I love, love, love the flavor oils from MMS. Their Peach is out of this world. I get the most requests for that particular one from my family and friends. I also love these from them (all of them are strong and don't fade at max usage rate. Some you can use even less than max rate):

Cucumber Melon
Vanilla Banilla (mixes great with orange EO for a Creamsicle flavor, and Root Beer for a root beer float flavor, and with spearmint EO for vanilla mint, etc...)
Root Beer
Grape
Black Cherry
Mango Mango
Honey
Strawberry Swirl
Chocolate Cream (mixes great with orange)
 5-fold orange EO
and I love their Sugar Baby liquid sweetener for sweetening my balms. 

From Element's Bath & Body I love:

Fizzy Soda Pop (a sparkling lime flavor)
Blue Raspberry

 And from BB, I love Passionfruit Rose.


IrishLass


----------



## snappyllama (Dec 18, 2014)

Thanks everyone!  The chai, vanilla banilla and peach sound perfect! 
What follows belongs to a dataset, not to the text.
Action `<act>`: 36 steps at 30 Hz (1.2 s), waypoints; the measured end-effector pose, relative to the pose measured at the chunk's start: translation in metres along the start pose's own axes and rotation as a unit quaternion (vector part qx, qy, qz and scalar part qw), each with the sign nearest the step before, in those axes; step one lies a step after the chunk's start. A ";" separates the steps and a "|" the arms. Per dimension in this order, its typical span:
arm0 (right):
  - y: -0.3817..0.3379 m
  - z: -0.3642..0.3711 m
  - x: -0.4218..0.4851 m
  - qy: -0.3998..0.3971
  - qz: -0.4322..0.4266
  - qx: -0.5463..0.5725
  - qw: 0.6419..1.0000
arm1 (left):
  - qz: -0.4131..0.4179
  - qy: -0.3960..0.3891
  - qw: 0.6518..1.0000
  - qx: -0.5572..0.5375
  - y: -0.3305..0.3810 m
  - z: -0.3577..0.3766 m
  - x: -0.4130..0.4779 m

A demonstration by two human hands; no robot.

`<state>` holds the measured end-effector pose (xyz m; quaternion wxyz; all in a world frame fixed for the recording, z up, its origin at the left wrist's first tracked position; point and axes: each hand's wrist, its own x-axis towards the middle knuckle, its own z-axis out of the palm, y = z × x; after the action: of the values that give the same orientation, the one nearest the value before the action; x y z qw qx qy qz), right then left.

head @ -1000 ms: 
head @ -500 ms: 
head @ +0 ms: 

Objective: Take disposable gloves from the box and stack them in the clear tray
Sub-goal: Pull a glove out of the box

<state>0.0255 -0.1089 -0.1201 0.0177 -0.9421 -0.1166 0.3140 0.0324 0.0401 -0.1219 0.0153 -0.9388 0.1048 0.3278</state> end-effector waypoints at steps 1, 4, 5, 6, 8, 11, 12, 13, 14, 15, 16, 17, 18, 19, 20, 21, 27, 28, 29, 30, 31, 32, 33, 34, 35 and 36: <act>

Do you normally use max rates for them? I've just started making lip balms and flavoring lip scrubs.


----------



## osso (Dec 19, 2014)

I usually use 1-2% and use as little as possible to get the desired effect. I wouldn't necessarily start with the max.


----------



## IrishLass (Dec 19, 2014)

I use 3% in mine. MMS's max usage rate for most of their flavor oils that I use is 4%.


 IrishLass


----------



## snappyllama (Dec 19, 2014)

Thanks! That's really helpful!


----------



## dixiedragon (Dec 19, 2014)

I like chocolate mint that I got from Camden Grey, and Pineapple from Brambleberry. It's unsweetened, but I dont' think it needs sweetener. It's like fresh pineapple with a candy-like note. Like if you had fresh pineapple plus that stuff they coat candied apples with.


----------